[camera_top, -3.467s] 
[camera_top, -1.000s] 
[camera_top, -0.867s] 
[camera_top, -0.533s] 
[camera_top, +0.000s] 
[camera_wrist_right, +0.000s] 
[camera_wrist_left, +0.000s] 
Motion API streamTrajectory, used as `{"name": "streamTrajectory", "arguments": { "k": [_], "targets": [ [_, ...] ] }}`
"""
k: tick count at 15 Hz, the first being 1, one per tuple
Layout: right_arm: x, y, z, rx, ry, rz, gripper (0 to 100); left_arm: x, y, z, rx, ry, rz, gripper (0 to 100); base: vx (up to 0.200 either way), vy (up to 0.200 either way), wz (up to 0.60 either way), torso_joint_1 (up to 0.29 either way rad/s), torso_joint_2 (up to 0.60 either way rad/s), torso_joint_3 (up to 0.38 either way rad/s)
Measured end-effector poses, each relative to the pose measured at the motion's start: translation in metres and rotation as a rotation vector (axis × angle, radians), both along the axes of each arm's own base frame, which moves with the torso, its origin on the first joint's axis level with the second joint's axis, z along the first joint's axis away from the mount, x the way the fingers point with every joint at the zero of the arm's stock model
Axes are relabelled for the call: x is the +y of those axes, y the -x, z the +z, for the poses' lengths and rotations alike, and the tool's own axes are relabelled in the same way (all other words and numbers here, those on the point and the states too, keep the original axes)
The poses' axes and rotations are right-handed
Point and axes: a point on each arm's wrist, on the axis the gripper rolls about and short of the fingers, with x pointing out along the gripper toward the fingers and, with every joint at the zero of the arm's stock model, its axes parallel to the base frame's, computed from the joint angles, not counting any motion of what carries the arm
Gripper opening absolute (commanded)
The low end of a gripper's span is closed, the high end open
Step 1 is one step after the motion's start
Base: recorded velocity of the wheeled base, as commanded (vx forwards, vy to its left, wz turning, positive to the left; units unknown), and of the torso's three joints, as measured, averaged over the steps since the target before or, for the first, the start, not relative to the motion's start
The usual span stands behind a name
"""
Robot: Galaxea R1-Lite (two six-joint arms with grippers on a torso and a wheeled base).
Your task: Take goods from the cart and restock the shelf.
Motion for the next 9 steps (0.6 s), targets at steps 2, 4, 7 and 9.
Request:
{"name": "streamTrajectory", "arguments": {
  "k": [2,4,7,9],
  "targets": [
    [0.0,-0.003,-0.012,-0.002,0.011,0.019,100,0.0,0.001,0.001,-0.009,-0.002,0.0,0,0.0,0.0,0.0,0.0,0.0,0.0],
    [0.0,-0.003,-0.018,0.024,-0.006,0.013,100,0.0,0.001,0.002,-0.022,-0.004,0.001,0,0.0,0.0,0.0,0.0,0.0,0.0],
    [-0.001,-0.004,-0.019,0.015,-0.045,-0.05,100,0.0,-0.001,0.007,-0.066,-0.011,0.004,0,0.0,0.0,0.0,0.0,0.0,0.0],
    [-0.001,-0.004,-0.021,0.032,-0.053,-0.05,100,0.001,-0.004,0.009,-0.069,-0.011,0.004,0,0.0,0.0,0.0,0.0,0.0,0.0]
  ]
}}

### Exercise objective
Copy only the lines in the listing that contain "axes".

### Response to the exercise
Measured end-effector poses, each relative to the pose measured at the motion's start: translation in metres and rotation as a rotation vector (axis × angle, radians), both along the axes of each arm's own base frame, which moves with the torso, its origin on the first joint's axis level with the second joint's axis, z along the first joint's axis away from the mount, x the way the fingers point with every joint at the zero of the arm's stock model
Axes are relabelled for the call: x is the +y of those axes, y the -x, z the +z, for the poses' lengths and rotations alike, and the tool's own axes are relabelled in the same way (all other words and numbers here, those on the point and the states too, keep the original axes)
The poses' axes and rotations are right-handed
Point and axes: a point on each arm's wrist, on the axis the gripper rolls about and short of the fingers, with x pointing out along the gripper toward the fingers and, with every joint at the zero of the arm's stock model, its axes parallel to the base frame's, computed from the joint angles, not counting any motion of what carries the arm

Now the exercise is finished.